The Monitor and TOs have been discussing the possibility of DLRs in nonpublic Reliable Operations Working Group meetings.

The TOs said they’re working on their own benefit analysis of DLRs. Some cautioned that while some lines’ ratings could go up, some could also be lowered.

Transmission Owners sector representative Stacie Hebert said changes to facility ratings could result in higher cost recoveries and additional risk to TOs’ equipment.

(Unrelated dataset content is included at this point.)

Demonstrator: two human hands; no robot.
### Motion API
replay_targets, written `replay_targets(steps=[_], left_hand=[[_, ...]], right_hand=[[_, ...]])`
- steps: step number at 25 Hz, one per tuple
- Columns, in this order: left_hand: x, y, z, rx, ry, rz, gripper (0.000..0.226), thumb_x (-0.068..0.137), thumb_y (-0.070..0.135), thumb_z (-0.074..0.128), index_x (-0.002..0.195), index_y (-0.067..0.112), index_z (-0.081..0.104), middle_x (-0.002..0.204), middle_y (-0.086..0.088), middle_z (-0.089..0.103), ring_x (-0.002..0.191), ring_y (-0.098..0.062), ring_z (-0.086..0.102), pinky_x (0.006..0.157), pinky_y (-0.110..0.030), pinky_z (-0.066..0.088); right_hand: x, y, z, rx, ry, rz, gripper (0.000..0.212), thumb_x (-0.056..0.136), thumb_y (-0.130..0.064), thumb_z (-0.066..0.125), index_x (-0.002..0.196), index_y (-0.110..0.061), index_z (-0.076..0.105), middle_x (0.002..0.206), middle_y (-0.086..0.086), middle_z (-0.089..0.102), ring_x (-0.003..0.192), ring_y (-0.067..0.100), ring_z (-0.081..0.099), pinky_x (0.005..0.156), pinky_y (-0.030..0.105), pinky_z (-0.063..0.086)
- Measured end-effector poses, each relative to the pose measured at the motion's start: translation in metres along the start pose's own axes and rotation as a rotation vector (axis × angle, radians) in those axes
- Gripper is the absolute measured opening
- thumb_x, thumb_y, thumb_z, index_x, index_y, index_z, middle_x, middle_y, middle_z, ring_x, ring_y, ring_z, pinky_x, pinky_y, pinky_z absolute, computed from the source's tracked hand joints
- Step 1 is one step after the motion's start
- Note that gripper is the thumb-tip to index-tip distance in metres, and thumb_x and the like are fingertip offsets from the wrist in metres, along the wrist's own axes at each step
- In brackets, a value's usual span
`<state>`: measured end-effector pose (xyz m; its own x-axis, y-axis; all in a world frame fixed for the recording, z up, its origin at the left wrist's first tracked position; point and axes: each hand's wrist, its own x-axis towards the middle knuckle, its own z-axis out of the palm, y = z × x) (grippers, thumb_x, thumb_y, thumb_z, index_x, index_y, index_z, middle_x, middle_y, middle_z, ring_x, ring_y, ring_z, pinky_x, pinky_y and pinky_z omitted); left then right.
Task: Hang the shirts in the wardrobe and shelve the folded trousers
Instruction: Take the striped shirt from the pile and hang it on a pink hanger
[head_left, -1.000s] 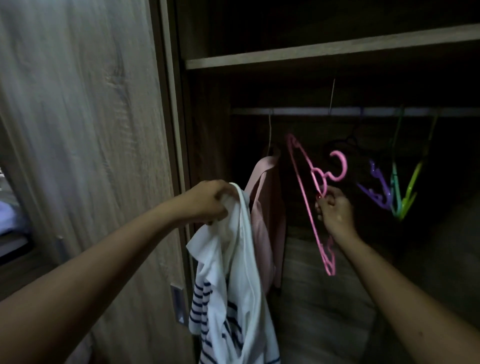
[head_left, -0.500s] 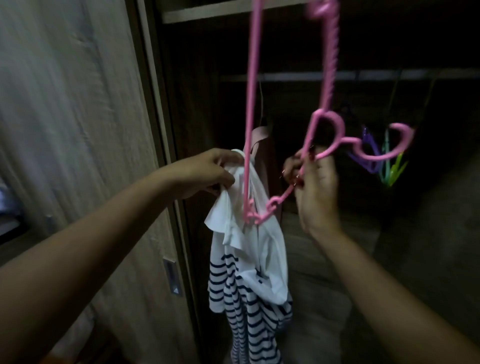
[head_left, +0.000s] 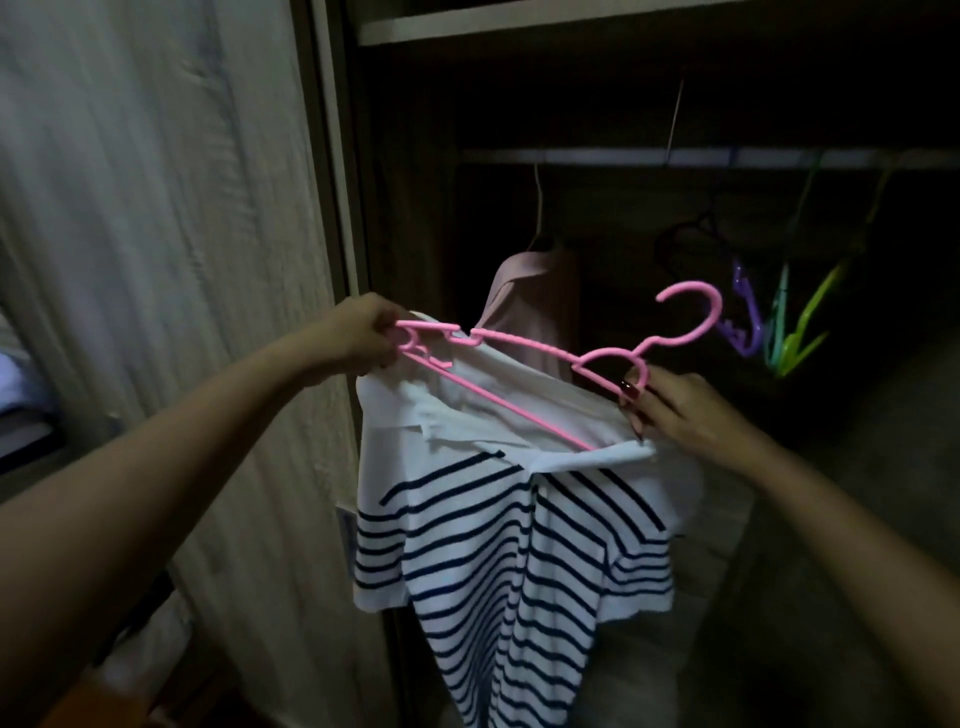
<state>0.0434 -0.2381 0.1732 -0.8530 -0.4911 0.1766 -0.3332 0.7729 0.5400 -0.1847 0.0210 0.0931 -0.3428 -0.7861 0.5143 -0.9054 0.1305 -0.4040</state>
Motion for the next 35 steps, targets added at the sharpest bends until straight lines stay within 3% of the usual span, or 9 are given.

DLR implementation made a shortlist of improvements that the MISO community was interested in working on in 2020. (See 7 Projects Make MISO 2020 Integrated Roadmap.)

Some stakeholders have said that while it’s true that lines can carry more capacity in below-freezing temperatures, it’s the generation component that’s often lacking in emergency conditions. That is especially true in MISO South, which is less prepared for arctic blasts.